Largest of the Pitcairn Islands, British Overseas Territories

Henderson Island is an uninhabited island in the south Pacific Ocean. It is part of the Pitcairn Island Group, together with Pitcairn, Oeno, and Ducie Islands. Measuring 9.6 by 5.1 km, it has an area of 37.3 km2 and is located 193 km northeast of Pitcairn Island, which is the only inhabited island of the group. It has poor soil and little fresh water, and is unsuitable for agriculture. There are three beaches on the northern end and the remaining coast comprises steep (mostly undercut) cliffs up to 15 m in height. In 1902, it was annexed to the Pitcairn Islands colony, which is now a British Overseas Territory.

Henderson is one of the last two raised coral atolls in the world whose ecosystems remain relatively unaffected by human contact, along with Aldabra in the Indian Ocean. In 1988, it was designated a World Heritage Site by the United Nations. Ten of its 51 flowering plants, all four of its land birds and about a third of the identified insects and gastropods are endemic – a remarkable diversity given the island's size.

== History ==
The island was settled by Polynesians – possibly as early as 800 AD – but by the 1600s it had been abandoned. There is good evidence that the island was continuously occupied for a 600-year period sometime between those dates. The reasons for the inhabitants' disappearance remain uncertain, but they may relate to an exhaustion of resources and to the disappearance around the same time of the Polynesians on Pitcairn Island, on whom those on Henderson will have relied for many of the basics of life, especially for the stone needed to make tools. The Pitcairn Polynesians may in turn have disappeared because of the decline of nearby Mangareva; thus, Henderson was at the end of a chain of small, dependent colonies of Mangareva. The Polynesians that disappeared may have later migrated further to a bigger island to the east in Easter Island, for it has been noted that the jumping-off points for the early Polynesian colonization of Easter Island originally from Mangareva are more likely to have been from Pitcairn and Henderson, which lie about halfway between Mangareva and Easter. Great similarity between the Rapa Nui language and Early Mangarevan, similarities between a statue found in Pitcairn and some found in Easter Island, resemblance of tool styles in Easter Island to those in Mangareva and Pitcairn, and correspondences of skulls found in Easter Island to two found in Henderson all suggest that Henderson and Pitcairn were early Mangareva stepping-stones to Easter Island, which, in 1999, a voyage with reconstructed traditional Polynesian boats was able to reach from Mangareva after merely a seventeen-and-a-half-day voyage.
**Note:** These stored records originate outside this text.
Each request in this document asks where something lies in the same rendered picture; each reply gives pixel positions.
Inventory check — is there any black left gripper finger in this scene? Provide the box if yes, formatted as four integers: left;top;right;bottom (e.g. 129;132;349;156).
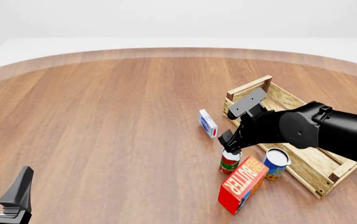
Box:
0;166;35;213

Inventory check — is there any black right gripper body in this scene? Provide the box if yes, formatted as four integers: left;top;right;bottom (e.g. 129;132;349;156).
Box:
218;127;254;149

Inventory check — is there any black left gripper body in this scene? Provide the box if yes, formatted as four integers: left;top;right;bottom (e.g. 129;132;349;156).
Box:
0;204;32;224

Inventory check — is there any red tomato sauce tin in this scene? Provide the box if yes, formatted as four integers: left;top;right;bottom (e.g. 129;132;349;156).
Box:
219;147;243;175

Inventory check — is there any wooden slat tray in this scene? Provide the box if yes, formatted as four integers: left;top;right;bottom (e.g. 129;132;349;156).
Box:
222;75;357;200

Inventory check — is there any small white and blue box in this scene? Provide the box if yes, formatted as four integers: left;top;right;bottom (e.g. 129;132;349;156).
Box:
198;108;219;139

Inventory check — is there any red butter box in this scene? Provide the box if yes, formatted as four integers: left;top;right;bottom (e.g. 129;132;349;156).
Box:
217;155;266;217

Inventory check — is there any blue soup tin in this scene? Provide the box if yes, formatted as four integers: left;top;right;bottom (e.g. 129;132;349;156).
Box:
262;147;292;181
On 29 January 1606, Portuguese captain Pedro Fernandes de Queirós, leading a Spanish expedition in search of the fabled great south land (Terra Australis), was the first European to see the island, and named it San Juan Bautista. More than 200 years later, on 17 January 1819, Captain Henderson of the British East India Company ship Hercules rediscovered the island. Six weeks later, on 2 March 1819, Captain Henry King, of the Elizabeth, landed on the island to find the King's colours already flying. His crew scratched the name of their ship into a tree, and for a while the island was known as both Elizabeth and Henderson Island. Thomas Raine, master of the ship Surry of London, named it Henderson's Island because it appeared to him, from a conversation he had with James Henderson at Valparaíso, to have been Henderson's discovery.
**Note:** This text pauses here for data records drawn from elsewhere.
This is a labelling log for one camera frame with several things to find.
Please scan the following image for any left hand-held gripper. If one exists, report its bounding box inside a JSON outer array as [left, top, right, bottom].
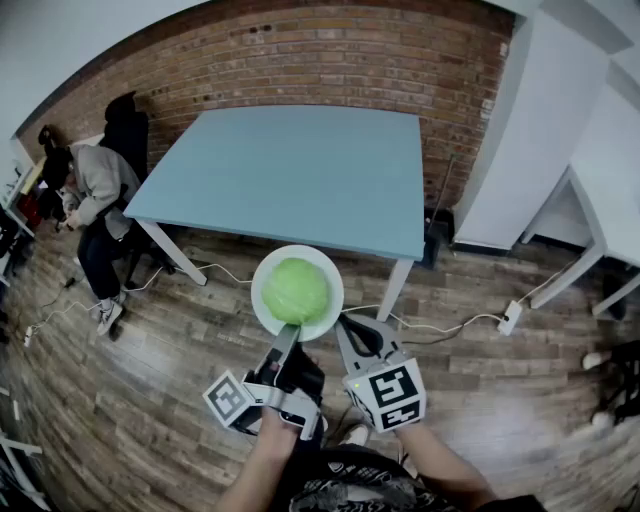
[[202, 322, 327, 442]]

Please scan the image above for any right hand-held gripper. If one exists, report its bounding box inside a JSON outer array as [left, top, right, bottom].
[[334, 314, 428, 434]]

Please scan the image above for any green cabbage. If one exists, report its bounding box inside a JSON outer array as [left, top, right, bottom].
[[262, 257, 332, 326]]

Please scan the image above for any white round plate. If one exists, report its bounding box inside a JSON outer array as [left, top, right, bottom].
[[250, 244, 346, 344]]

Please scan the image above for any person's right forearm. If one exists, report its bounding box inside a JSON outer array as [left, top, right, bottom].
[[394, 420, 501, 512]]

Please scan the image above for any person's left forearm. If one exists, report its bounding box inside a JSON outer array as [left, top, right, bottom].
[[219, 409, 302, 512]]

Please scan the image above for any light blue table top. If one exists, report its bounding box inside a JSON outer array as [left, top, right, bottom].
[[122, 104, 427, 322]]

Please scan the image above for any black box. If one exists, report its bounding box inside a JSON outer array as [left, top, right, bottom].
[[423, 206, 457, 272]]

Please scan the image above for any person's black patterned shirt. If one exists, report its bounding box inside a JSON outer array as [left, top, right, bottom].
[[287, 443, 551, 512]]

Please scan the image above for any white power strip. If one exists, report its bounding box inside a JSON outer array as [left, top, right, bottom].
[[496, 299, 524, 337]]

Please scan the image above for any black office chair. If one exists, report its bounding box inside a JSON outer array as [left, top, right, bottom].
[[97, 91, 177, 291]]

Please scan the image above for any white desk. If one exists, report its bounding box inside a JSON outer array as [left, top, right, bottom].
[[519, 84, 640, 317]]

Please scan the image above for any long white floor cable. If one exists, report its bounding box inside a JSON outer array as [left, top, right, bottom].
[[23, 261, 254, 347]]

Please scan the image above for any white power strip cable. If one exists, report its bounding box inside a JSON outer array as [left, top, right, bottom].
[[518, 255, 582, 307]]
On 20 November 1820, a sperm whale rammed and sank the Nantucket whaleship Essex (a report of which inspired Herman Melville to write Moby-Dick), and the ship's 20 crewmen arrived at Henderson on 20 December in three small whaleboats. They found the island's only known drinkable water source – a brackish spring on the north shore, exposed at half tide – and ate fish, birds, eggs, crabs and peppergrass, but within a week they had largely exhausted the readily available food. Therefore, on 27 December, the three boats set sail for South America, leaving behind Thomas Chappel, Seth Weeks and William Wright, who chose to stay and survived until their rescue several months later, on 9 April 1821.
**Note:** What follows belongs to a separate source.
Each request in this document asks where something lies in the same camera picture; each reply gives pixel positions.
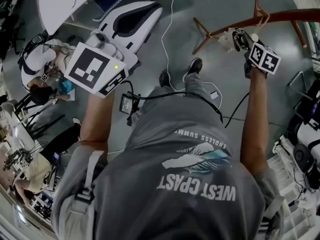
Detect black belt device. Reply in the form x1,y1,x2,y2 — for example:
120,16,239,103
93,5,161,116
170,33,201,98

In 1902, Henderson Island, along with Oeno and Ducie islands, was formally annexed to the British Empire by Captain G. F. Jones, who visited the islands in a cutter with a crew of Pitcairn Islanders. In August 1937, HMS Leander, on a journey from Europe to New Zealand, carried out an aerial survey of Henderson, Oeno and Ducie, and, on each island, a British flag was planted and an inscription was nailed up proclaiming: "This island belongs to H.B.M. King George VI".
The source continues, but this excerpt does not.